▼▼▼

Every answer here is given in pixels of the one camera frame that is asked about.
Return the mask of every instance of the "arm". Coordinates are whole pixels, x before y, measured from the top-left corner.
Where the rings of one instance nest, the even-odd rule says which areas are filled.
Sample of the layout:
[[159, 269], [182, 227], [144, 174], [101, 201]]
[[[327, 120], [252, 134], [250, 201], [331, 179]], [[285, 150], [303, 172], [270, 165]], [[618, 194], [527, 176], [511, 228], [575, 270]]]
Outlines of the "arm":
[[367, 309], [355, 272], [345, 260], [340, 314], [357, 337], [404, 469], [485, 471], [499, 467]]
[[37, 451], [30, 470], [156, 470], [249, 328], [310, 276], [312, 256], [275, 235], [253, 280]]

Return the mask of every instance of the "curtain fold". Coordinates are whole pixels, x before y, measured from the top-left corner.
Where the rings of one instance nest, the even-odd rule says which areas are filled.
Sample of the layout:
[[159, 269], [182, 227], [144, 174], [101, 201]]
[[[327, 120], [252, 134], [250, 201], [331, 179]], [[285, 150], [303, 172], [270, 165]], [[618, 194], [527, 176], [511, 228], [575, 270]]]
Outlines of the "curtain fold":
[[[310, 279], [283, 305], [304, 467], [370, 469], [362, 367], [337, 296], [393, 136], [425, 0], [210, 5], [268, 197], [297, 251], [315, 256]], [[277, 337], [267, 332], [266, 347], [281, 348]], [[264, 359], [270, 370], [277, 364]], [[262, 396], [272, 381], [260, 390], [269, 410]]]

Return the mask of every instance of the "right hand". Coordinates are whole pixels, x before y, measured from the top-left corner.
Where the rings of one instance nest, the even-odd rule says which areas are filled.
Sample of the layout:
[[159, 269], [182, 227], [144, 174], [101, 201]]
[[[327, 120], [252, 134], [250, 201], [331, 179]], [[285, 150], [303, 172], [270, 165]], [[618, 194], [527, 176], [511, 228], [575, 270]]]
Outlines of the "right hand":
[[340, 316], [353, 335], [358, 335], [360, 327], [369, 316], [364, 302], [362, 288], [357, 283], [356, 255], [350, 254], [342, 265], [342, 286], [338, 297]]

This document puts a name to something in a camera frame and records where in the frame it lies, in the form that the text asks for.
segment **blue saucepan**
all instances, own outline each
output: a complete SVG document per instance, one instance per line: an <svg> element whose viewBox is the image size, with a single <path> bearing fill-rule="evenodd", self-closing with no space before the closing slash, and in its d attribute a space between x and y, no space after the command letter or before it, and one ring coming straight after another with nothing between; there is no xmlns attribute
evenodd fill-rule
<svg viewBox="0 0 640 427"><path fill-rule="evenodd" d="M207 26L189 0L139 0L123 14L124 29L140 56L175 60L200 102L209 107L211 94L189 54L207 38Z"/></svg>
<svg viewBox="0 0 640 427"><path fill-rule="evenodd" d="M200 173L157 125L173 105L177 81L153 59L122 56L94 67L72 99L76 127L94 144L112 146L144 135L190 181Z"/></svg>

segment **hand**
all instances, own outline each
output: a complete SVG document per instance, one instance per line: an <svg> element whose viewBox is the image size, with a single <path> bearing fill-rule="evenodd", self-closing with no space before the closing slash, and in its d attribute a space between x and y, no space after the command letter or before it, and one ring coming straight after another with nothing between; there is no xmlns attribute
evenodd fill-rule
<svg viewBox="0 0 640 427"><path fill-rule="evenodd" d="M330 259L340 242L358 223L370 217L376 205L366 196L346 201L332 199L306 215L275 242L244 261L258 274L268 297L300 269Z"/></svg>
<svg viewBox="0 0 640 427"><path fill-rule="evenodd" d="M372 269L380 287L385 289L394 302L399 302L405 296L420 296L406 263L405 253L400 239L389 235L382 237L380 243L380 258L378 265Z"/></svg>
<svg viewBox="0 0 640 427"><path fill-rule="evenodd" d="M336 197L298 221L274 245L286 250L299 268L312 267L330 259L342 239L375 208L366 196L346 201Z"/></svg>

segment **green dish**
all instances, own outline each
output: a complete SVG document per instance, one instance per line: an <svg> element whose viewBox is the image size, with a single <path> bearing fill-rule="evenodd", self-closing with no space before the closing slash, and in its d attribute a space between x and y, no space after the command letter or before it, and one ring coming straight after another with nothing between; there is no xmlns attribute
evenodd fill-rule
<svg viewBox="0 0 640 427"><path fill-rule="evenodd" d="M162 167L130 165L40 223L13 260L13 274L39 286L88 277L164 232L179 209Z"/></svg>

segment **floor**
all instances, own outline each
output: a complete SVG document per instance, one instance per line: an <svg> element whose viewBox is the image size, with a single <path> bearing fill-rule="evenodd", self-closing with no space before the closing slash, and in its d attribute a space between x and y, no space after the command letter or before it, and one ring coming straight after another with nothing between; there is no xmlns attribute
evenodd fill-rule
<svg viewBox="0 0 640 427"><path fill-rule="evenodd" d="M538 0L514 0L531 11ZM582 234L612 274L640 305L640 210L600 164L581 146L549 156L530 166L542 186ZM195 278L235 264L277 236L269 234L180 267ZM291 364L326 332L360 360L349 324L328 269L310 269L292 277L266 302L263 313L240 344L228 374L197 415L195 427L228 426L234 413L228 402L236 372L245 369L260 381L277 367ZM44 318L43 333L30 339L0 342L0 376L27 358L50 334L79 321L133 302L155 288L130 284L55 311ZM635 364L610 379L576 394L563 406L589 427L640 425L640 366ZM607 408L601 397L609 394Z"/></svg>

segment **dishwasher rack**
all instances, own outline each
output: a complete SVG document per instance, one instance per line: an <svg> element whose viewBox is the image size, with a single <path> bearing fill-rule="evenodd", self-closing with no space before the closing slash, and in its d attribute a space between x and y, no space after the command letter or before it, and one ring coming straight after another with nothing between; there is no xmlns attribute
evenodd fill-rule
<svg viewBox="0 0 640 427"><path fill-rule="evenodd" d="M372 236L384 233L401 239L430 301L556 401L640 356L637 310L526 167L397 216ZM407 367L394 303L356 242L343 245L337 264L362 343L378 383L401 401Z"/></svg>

▲▲▲

When a line above includes the word "frame", please list that line.

Every answer here is given in pixels of the one camera frame that is asked about.
This document puts a name to something in a camera frame and records where in the frame it lies, in the form that the text asks for.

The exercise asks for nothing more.